Deacon’s Corner, the new diner project from the folks who brought us Gastown’s Cobre, has now opened at 101 Alexander, just exactly one block east of Incendio. I took my youngest son down for some Mac & Cheese today and took a few snaps. It’s comfortably no frills, and though there’s still a little bit of work to be done it’s easy to imagine them doing well. We went early and it was dead (they’d just opened), but then it filled up remarkably fast with walk-ins.

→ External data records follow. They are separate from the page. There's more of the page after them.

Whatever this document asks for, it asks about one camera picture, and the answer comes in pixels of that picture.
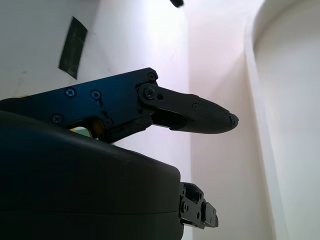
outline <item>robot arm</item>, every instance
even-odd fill
[[[146,68],[0,101],[4,239],[179,240],[185,225],[218,227],[216,209],[175,167],[109,144],[152,124],[202,134],[238,125],[228,110],[157,78]]]

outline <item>black tape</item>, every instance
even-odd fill
[[[69,31],[66,35],[59,62],[59,69],[77,79],[82,49],[88,30],[75,17],[72,17]]]

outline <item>black plastic housing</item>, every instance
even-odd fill
[[[0,239],[178,240],[180,173],[0,111]]]

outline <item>screw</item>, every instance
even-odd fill
[[[181,207],[181,210],[182,210],[182,212],[184,213],[184,212],[187,212],[188,210],[188,205],[187,205],[187,203],[184,201],[183,203],[182,203],[182,207]]]
[[[65,94],[69,97],[73,97],[76,95],[76,90],[71,87],[67,87],[65,90]]]
[[[154,73],[150,72],[150,73],[148,74],[148,79],[149,79],[150,81],[154,81],[154,80],[156,80],[156,75],[155,75]]]
[[[197,110],[197,109],[198,109],[198,103],[192,104],[192,108],[193,108],[194,110]]]
[[[107,118],[103,121],[103,125],[106,127],[106,128],[110,128],[112,125],[113,125],[113,121],[111,118]]]
[[[63,121],[63,117],[60,114],[56,114],[52,117],[52,122],[60,124]]]
[[[93,90],[91,92],[91,97],[95,100],[98,100],[99,98],[101,98],[101,93],[98,90]]]
[[[147,99],[154,99],[155,98],[155,90],[151,87],[145,88],[144,95]]]

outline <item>white surface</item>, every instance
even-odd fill
[[[320,2],[296,3],[256,44],[266,119],[291,240],[319,239]]]
[[[266,29],[283,10],[297,0],[266,0],[257,14],[253,14],[249,19],[245,32],[245,59],[247,67],[247,79],[249,85],[249,95],[253,106],[255,126],[257,131],[257,143],[260,158],[265,174],[266,196],[269,206],[269,219],[274,239],[288,240],[289,234],[284,213],[283,202],[276,170],[276,163],[272,149],[272,143],[267,124],[267,114],[265,110],[264,98],[260,87],[260,79],[257,71],[254,54],[254,44]]]
[[[190,90],[236,114],[238,127],[191,135],[191,179],[217,208],[219,227],[195,240],[270,240],[265,179],[248,90],[244,34],[260,0],[186,0]]]
[[[186,0],[182,9],[169,0],[16,2],[0,3],[0,99],[76,82],[57,66],[71,16],[77,17],[89,30],[78,82],[152,67],[162,87],[192,92],[240,118],[225,134],[190,137],[151,127],[118,143],[176,166],[182,181],[204,191],[220,226],[194,229],[193,238],[273,238],[243,56],[245,22],[262,0]],[[191,228],[184,239],[192,239]]]

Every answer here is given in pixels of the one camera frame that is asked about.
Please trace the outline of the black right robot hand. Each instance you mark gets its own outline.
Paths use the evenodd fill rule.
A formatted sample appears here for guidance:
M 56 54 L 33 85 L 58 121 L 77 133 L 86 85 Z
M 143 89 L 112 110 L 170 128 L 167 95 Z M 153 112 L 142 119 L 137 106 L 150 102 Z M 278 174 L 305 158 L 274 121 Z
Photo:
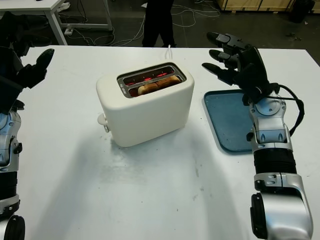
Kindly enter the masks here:
M 208 32 L 206 37 L 212 44 L 222 48 L 222 51 L 209 50 L 209 55 L 223 63 L 225 69 L 212 63 L 203 63 L 202 66 L 219 80 L 230 86 L 239 86 L 254 104 L 278 88 L 275 83 L 269 82 L 263 59 L 256 47 L 228 33 Z

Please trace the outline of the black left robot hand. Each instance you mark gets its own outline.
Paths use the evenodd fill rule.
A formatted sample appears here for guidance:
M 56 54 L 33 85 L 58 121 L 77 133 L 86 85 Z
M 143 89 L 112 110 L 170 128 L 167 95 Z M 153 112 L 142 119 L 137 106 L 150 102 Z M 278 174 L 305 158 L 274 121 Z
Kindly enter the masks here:
M 0 19 L 0 75 L 23 88 L 33 88 L 43 81 L 55 50 L 42 52 L 35 64 L 23 65 L 30 48 L 46 47 L 52 41 L 45 37 L 30 34 L 32 30 L 44 29 L 49 21 L 40 15 L 15 15 L 6 11 Z

If you’re curious as to how Deacon’s Corner developed over time, I’ve dug up some “opening soon” pics below for your perusal and comparison:
And here’s what we wrote when we first got wind of it back in November:
Located at 101 Main at Alexander across the street from the Alibi Room and just two blocks east of a resurgent Gastown’s gritty glitz, the joint will sling the stuff of diner legend: corned beef hash; biscuits and gravy; meatloaf; and I assume a variety of other wholesome bits of chow. It’s food we might be needing to get used if things get bad. Really, if the markets totally implode (and I mean more than they already have and Vancouver is plunged into a recession worse than the early 80’s), this stuff will be like cake. If the markets stabilise and everything is cool, Barack Obama might turn out to be faulty charm robot from the future and we may also be plunged into a war with China after Pakistan and India trade frisky nukes in the wake of the Mumbai attacks. Either way, I’m looking forward to the corned beef hash, and no matter what the next six months bring, the nearby cop shop will likely provide them with lots of trade. Always wise to saddle up to a customer base that won’t be seeing massive layoffs any time soon. Good security, too.
Deacon’s Corner was the name of an old gas station near owner Tyson Reimer’s childhood hood outside Winnipeg. “We aren’t doing anything modern,” he told me by phone tonight. “No wraps. No breakfast burritos. We want to stay true to the classic diner.”